A diretora do FMI declarou que a crise de dívida soberana da Europa "revelou os riscos impostos por uma união econômica e monetária incompleta". A equipe do FMI tem afirmado que a Europa precisa se mover na direção do federalismo fiscal, mesmo se isso significar a perda de parte da soberania por alguns membros.

Lagarde disse que o FMI precisa de mais recursos para combater a crise. "A questão é: nós ainda temos o nível de recursos que agora é necessário e apropriado para solucionar as crises?", questionou Lagarde. "No futuro não muito distante nós provavelmente teremos de revisitar esse assunto", acrescentou.

Proposta republicana deve ser votada hoje

O plano apresentado pelo porta-voz da Câmara, o republicano John Boehner, para aumentar o teto da dívida e equilibrar o orçamento deve ir a votação hoje. A ideia de Boehner é subir o teto da dívida em etapas. Na primeira, agora, o limite seria esticado até o início do ano, mediante cortes de gastos de US$ 1,2 trilhão. Depois, haveria nova votação para outra extensão de um ano, e novos cortes de US$ 1,8 trilhão. O plano não prevê retomar os impostos suspensos desde a presidência de George W. Bush, maior ponto de atrito entre os dois partidos.

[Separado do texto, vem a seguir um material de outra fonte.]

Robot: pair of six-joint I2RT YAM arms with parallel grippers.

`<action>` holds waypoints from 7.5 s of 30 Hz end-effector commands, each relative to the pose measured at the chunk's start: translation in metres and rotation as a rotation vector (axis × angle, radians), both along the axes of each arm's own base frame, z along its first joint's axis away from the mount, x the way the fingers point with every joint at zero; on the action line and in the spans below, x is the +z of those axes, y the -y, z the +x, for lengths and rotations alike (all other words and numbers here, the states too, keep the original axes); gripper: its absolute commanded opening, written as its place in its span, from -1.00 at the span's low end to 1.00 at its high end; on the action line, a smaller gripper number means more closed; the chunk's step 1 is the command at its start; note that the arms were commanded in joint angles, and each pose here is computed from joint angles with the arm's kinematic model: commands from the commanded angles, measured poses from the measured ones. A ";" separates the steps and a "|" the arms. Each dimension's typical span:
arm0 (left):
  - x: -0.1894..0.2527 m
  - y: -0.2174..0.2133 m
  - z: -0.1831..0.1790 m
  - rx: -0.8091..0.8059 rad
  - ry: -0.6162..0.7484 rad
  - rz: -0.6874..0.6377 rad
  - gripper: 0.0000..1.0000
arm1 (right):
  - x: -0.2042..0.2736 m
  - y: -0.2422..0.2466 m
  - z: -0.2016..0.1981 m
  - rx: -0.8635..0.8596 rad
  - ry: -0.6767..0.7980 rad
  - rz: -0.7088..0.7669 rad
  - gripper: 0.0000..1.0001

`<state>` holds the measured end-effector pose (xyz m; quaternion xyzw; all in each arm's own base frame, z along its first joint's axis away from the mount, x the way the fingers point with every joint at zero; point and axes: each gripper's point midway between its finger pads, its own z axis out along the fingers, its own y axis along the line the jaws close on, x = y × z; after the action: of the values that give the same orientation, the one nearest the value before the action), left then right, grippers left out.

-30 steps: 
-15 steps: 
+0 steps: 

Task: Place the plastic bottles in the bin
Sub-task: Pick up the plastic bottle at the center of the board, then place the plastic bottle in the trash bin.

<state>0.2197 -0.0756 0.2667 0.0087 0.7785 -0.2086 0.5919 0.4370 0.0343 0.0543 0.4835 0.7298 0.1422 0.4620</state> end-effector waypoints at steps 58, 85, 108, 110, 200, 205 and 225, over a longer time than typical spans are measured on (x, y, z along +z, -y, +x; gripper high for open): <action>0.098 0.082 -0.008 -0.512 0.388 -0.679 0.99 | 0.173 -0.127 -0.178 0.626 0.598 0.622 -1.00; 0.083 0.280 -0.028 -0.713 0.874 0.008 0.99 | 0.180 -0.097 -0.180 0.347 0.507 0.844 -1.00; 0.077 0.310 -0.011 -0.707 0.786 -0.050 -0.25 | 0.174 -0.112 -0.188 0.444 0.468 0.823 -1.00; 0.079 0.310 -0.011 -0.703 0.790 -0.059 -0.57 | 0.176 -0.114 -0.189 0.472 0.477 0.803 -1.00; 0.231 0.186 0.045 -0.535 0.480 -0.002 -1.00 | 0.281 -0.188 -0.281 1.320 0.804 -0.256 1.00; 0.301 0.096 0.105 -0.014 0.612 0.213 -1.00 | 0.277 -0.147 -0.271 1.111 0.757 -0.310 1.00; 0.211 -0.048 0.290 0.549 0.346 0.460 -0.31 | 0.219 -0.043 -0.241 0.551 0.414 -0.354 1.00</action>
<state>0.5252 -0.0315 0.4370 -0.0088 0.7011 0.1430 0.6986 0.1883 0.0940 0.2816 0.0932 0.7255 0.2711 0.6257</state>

Ontem, Obama repetiu a ameaça de veto se a proposta de Boehner passar pelo Congresso.

A líder da minoria democrata da Câmara dos Represen­tantes, Nancy Pelosi, defendeu ontem outra proposta, apresentada pelo líder da maioria no Senado, o também democrata Harry Reid, que prevê o aumento do teto da dívida e a redução do déficit do país em um único movimento, em vez de forçar o Congresso a retomar o debate antes das eleições presidenciais de 2012.

Pelosi classificou como um "bom plano" a proposta de Reid para cortar US$ 2,7 trilhões do déficit na próxima década e elevar o teto da dívida, enfatizando que isso não levaria a mais um tenso debate no próximo ano. "O que eu mais gosto [no plano] é que ele nos leva até 2013, portanto a confiança que estamos tentando restaurar será restaurada por um período suficientemente longo e nós não teremos de passar por isso novamente em poucos meses", disse Pelosi.

Tanto Boehner quanto Reid têm sido criticados por colegas de partido: os republicanos afirmam que os cortes previstos por Boehner são insuficientes para equilibrar o Orçamento – estima-se que os EUA precisem cortar US$ 4 trilhões em dez anos –, e Reid também sofreu críticas internas ao sugerir um pacote sem aumento de impostos. Segundo a agência de notícias Reuters, o representante que tabula os votos do governo, Steny Hoyer, disse que "alguns democratas" podem votar com a oposição.